PROBLEM TO SOLVE -> Please reproduce the data below exactly, from the first line through the line containing "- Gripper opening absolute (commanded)", and leave every later line out.

GIVEN INFORMATION ->
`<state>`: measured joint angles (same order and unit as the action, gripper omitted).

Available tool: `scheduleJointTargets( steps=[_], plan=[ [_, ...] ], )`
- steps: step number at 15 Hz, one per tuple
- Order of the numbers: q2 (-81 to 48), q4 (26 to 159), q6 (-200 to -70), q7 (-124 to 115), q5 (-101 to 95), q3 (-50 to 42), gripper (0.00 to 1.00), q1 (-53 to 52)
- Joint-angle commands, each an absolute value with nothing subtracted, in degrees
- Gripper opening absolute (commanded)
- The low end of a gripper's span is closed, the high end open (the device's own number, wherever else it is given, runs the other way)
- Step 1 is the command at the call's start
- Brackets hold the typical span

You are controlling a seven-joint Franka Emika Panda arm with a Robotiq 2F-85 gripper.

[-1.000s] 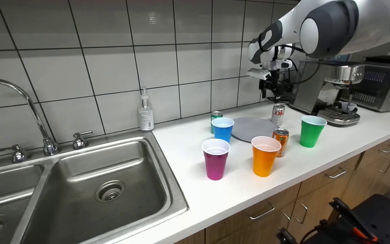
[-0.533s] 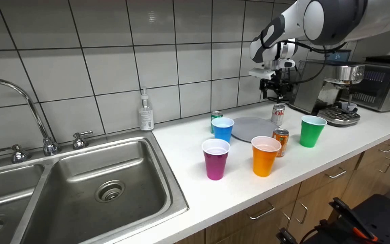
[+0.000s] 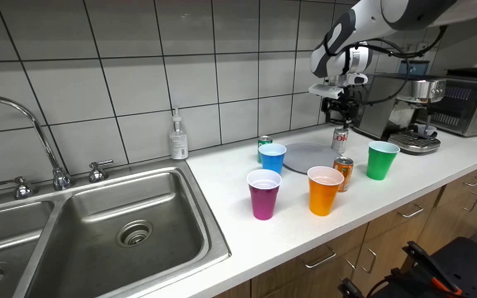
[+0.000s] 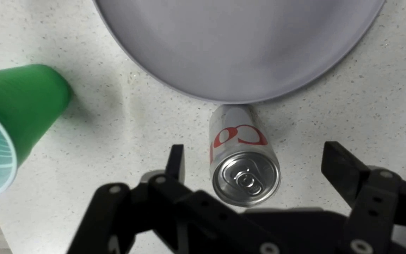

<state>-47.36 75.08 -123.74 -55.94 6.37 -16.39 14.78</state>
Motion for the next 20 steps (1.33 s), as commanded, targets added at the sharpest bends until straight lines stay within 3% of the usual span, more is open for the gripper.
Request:
scheduleJointTargets(
  steps=[1,20],
  plan=[
    [-40.9,84.4,-127.2,-54.0,5.5,-16.8,1.0,13.6],
    [-27.6,103.4,-131.4,-47.7,5.1,-18.8,1.0,13.8]
  ],
)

WRITTEN ANSWER ->
`<state>`: measured joint angles (same order and unit as the action, gripper omitted).

Available tool: `scheduleJointTargets( steps=[_], plan=[ [_, ...] ], )`
- steps: step number at 15 Hz, one per tuple
- Order of the numbers: q2 (-81 to 48), q4 (26 to 159), q6 (-200 to -70), q7 (-124 to 115), q5 (-101 to 95), q3 (-50 to 42), gripper (0.00 to 1.00), q1 (-53 to 52)
- Joint-angle commands, each an absolute value with nothing subtracted, in degrees
- Gripper opening absolute (commanded)

What the exercise asked for is now done.